In an unpublished study, EPPTB was reported to substantially reduce methamphetamine-induced hyperlocomotion in mice chronically exposed to methamphetamine in vivo, an effect that was absent in TAAR1 knockout mice. This was interpreted as possible support for TAAR1 agonism mediating psychostimulant-like effects of amphetamines. In other research however, the low-efficacy and antagonist-like TAAR1 partial agonist RO5073012 (E_max ≈ 25% for mTAAR1) did not affect amphetamine-induced hyperlocomotion in normal mice and substantially rescued amphetamine-induced hyperlocomotion in the context of transgenic TAAR1 overexpression, a situation in which amphetamine-induced hyperlocomotion is otherwise weak and dramatically reduced compared to usual.

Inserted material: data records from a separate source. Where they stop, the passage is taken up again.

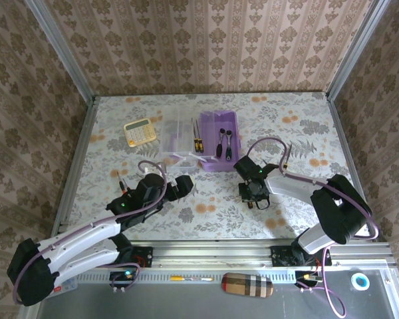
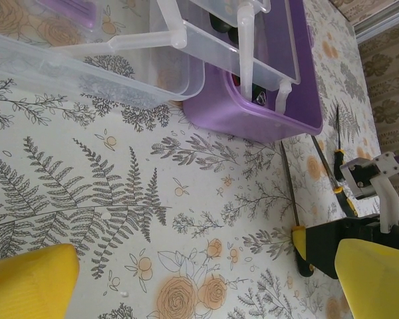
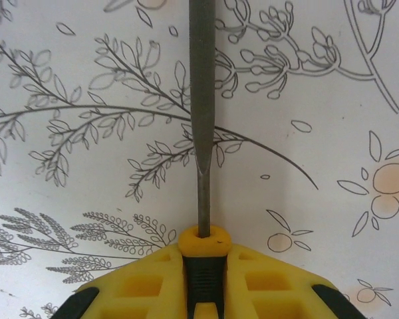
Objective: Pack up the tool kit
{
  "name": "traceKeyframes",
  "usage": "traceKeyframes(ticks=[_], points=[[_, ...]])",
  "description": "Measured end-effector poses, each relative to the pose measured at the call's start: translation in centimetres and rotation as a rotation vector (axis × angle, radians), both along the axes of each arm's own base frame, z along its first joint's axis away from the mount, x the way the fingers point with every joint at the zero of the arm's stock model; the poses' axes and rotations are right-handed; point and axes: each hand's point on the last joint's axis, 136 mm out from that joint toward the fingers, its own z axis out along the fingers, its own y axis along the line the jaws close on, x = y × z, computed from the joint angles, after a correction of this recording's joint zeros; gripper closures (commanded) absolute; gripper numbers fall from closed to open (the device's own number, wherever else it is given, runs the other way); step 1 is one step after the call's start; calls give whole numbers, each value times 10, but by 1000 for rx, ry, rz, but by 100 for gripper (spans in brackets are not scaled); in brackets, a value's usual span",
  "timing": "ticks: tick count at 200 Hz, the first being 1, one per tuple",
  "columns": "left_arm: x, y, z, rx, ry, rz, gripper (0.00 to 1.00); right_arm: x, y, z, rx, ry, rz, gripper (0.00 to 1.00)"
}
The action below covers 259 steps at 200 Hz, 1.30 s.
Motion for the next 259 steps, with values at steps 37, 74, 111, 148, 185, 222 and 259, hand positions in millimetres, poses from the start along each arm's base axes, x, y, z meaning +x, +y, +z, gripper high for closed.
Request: traceKeyframes(ticks=[37, 74, 111, 148, 185, 222, 259], points=[[-1, 1, 2, -2, -2, 1, 0, 5, 2, 14, 30, -53, -2, 82], [-4, 7, 4, 2, -5, 9, 0, 8, 1, 26, 43, -100, -8, 83], [-3, 11, 11, -9, -26, 23, 0, 8, -3, 39, 47, -137, -13, 83], [-4, 15, 15, -12, -38, 34, 0, 7, -9, 45, 40, -148, -23, 83], [-5, 25, 16, 2, -48, 61, 0, 10, -11, 57, 40, -168, -31, 83], [-6, 51, 17, 28, -53, 150, 0, 24, -3, 83, 72, -225, -26, 83], [-8, 87, 15, 43, -50, 277, 0, 48, 15, 116, 125, -294, -21, 83]])
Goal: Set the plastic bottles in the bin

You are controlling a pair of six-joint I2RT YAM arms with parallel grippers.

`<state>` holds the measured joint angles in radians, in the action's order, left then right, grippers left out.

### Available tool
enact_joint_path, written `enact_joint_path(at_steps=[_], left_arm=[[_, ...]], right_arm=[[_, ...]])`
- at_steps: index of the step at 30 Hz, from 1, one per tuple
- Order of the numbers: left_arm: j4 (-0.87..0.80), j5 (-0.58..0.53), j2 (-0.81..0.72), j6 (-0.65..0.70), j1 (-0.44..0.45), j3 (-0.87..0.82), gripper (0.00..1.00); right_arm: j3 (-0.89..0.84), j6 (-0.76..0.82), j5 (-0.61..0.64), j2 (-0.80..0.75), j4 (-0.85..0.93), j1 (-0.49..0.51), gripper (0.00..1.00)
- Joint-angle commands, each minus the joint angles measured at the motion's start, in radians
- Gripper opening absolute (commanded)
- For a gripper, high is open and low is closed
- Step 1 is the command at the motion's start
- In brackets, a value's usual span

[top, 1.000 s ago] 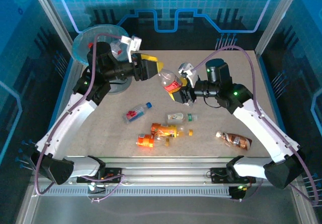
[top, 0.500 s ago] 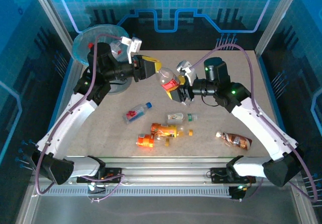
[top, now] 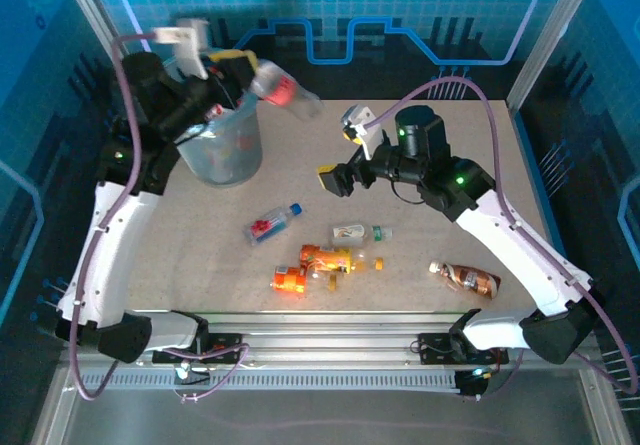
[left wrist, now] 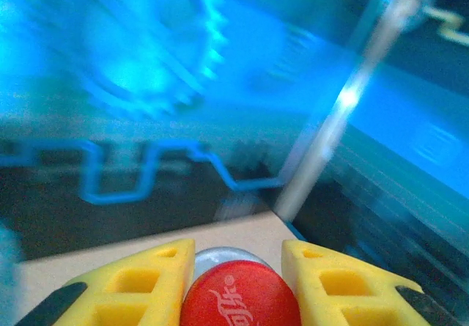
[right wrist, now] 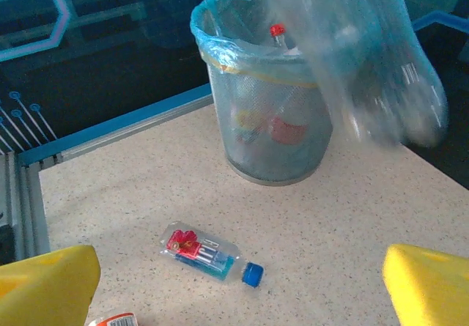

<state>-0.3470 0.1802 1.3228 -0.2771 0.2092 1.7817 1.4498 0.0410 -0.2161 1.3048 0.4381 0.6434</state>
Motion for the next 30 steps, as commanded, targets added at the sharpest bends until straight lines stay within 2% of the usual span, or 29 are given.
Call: enact_joint_path(at_steps=[1, 8, 14, 19, 26, 30], left_arm=[[-0.050, -0.143, 0.062, 0.057, -0.088, 0.091, 0.00], [-0.074, -0.269, 0.232, 0.185, -0.233, 0.293, 0.00], [-0.068, -0.336, 0.353, 0.297, -0.272, 0.355, 0.00], [-0.052, -0.326, 0.394, 0.352, -0.274, 0.332, 0.00], [0.111, -0.369, 0.377, 0.506, -0.273, 0.139, 0.00], [0.120, -0.363, 0.399, 0.546, -0.273, 0.111, 0.00]], right_arm=[[0.027, 0.021, 0.044, 0.018, 0.014, 0.021, 1.00], [0.052, 0.051, 0.054, 0.051, 0.040, 0.027, 1.00], [0.073, 0.066, 0.052, 0.079, 0.067, 0.029, 1.00], [0.061, 0.064, 0.050, 0.081, 0.075, 0.029, 1.00], [0.042, 0.060, 0.053, 0.079, 0.075, 0.032, 1.00], [0.038, 0.057, 0.054, 0.087, 0.076, 0.035, 1.00]])
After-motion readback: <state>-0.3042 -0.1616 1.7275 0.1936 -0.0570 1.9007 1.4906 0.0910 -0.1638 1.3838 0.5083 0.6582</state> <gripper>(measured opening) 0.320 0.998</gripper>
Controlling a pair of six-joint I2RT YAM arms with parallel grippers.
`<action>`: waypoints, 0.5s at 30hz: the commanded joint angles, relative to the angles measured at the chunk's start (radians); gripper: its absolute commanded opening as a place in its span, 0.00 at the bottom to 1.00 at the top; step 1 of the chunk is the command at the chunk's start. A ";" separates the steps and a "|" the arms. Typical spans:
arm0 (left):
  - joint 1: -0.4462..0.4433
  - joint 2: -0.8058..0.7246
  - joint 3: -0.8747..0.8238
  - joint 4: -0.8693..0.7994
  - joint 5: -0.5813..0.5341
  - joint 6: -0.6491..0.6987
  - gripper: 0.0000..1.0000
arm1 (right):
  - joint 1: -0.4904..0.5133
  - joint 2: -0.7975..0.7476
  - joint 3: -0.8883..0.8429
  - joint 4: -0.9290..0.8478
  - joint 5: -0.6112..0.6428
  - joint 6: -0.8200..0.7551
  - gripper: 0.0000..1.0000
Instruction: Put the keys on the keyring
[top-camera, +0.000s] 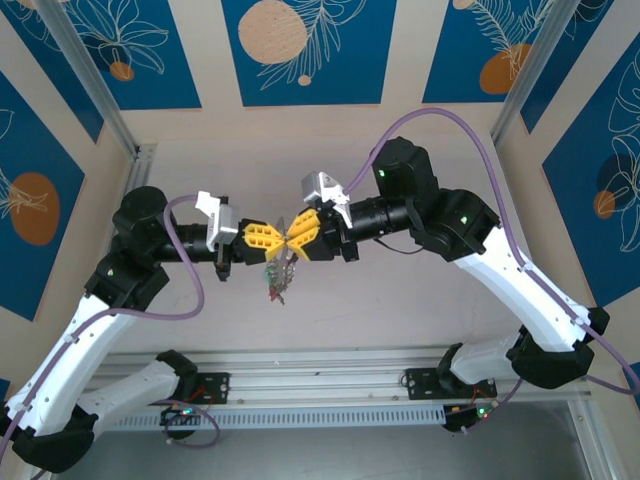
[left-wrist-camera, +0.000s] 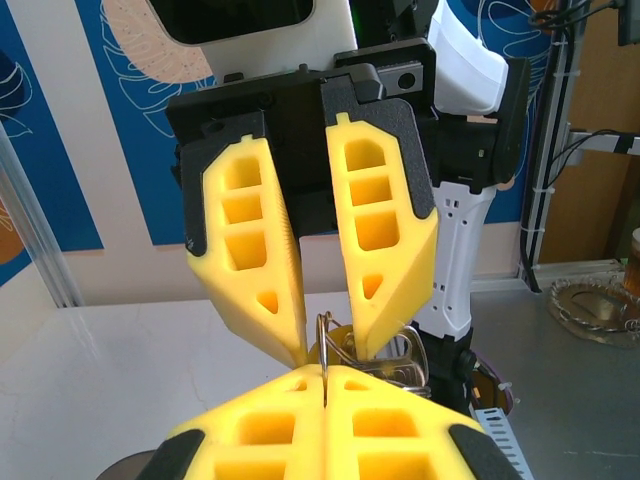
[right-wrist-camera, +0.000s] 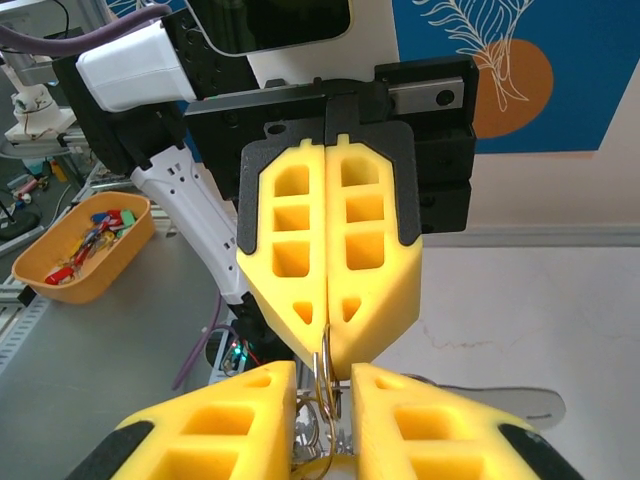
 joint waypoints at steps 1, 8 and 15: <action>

The TAAR1 agonist 3-iodothyronamine (T1AM), but not the TAAR1 agonists β-phenethylamine or tyramine, increased tyrosine hydroxylase (TA) phosphorylation and expected functional activity in DStr slices ex vivo. This effect involved CaMKII and PKA activation. In accordance with the enhanced expected TH activity, higher L-DOPA accumulation was observed in animals treated with T1AM and a DOPA decarboxylase inhibitor. These effects of T1AM were abolished by TAAR1 knockout and by EPPTB. In accordance with the preceding findings, T1AM also enhanced electrically evoked dopamine release in DStr slices ex vivo. This effect was likewise reduced by TAAR1 knockout and by EPPTB. By itself, EPPTB had no effect on evoked dopamine release in DStr slices ex vivo. The preceding findings conflict with previous results that TAAR1 signaling inhibits the firing rates of VTA dopamine neurons. These differing findings may be related to differential regulation of dopaminergic signaling in the VTA versus the DStr as well as other factors. On the other hand, previous studies have found that TAAR1 agonism blunted MDMA- and para-chloroamphetamine (PCA)-induced dopamine release in both the ventral and dorsal striatum.